For some debugging problems, a debugger is a valuable tool. Debuggers are available for all major languages including Python.

Specifically, Visual Studio Code includes a nice interface to a Python debugger. When you have a Python source file open in the editor, look for the triangle icon in the upper right. To start debugging, open the dropdown menu to the right of the triangle and choose "Debug Python File". Your program will start running under the debugger. If an exception occurs, execution will stop and you'll be able to examine the values of local and global variables in the 'Variables' pane in the upper left.

Even before you start running your program under the debugger, you may wish to create one or more breakpoints. To create a breakpoint on a line, either click anywhere in the line and press F9, or click in the editor margin to the left of the line. A red dot will appear to the left of the line, indicating that there is a breakpoint there. When execution reaches any line with a breakpoint, it will stop. After that, you can step through your program's execution line by line using the Step Into (F11) and Step Over (F10) commands. If the execution point is currently at a function call, Step Into will travel into the function call and stop on the first line of the function. By contrast, Step Over will execute the function without stopping and will then stop on the first line after the function call.

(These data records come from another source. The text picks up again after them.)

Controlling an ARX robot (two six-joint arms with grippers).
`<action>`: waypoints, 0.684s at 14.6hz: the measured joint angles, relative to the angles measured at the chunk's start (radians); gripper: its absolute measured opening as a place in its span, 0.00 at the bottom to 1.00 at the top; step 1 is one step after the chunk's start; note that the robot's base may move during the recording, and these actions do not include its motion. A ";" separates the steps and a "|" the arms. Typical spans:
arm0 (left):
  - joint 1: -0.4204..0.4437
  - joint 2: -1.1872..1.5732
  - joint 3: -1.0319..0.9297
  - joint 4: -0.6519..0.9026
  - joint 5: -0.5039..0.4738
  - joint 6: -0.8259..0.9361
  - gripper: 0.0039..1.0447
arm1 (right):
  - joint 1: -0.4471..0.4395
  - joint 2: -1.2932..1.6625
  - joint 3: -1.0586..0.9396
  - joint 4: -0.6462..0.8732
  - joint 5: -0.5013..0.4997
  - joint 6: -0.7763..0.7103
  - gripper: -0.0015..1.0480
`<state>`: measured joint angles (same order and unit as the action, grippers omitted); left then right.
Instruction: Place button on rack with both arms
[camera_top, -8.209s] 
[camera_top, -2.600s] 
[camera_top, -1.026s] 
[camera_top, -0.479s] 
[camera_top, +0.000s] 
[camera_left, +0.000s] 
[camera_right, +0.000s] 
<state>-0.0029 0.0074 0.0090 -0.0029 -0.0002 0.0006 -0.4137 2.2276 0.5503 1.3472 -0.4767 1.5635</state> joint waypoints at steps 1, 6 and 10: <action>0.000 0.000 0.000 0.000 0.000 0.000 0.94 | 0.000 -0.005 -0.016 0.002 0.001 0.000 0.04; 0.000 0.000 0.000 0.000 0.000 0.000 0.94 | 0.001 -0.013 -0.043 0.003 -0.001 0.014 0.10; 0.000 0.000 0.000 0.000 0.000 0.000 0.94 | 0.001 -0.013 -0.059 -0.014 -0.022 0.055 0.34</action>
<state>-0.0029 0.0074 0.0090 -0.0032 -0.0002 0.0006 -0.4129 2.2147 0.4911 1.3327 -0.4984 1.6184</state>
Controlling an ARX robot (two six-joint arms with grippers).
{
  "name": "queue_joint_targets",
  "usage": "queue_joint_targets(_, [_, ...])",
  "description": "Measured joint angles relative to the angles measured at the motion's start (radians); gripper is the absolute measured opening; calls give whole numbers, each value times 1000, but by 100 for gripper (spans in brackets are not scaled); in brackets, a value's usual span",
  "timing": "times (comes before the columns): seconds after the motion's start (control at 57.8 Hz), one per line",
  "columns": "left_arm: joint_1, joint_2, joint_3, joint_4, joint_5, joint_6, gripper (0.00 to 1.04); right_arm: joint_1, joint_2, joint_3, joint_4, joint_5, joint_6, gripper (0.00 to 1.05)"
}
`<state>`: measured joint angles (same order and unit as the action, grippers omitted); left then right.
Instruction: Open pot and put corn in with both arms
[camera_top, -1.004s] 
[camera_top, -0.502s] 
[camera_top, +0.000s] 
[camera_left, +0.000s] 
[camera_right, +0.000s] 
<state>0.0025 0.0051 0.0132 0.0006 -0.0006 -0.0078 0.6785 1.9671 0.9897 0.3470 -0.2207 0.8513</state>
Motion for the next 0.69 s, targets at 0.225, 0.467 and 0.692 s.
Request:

Most debuggers (even for other programming languages) have similar commands and even keyboard shortcuts, so if you become familiar with Python's debugger you should be able to switch to other debuggers easily.

Here is a buggy insertion sort function that we tried to debug at the end of the lecture:

# Insertion sort, with bugs!
def insertion_sort(a):
    n = len(a)
    for i in range(1, n - 1):
        t = a[i]                # lift up a[i]
        j = i
        while j >= 0 and a[j - 1] > t:
            a[j] = a[j - 1]     # shift element over
            j -= 1
        a[j] = t                # put [a] in its place

However, we ran out of time before we could find all the bugs in this code. Can you find and fix the bugs to make the function correct?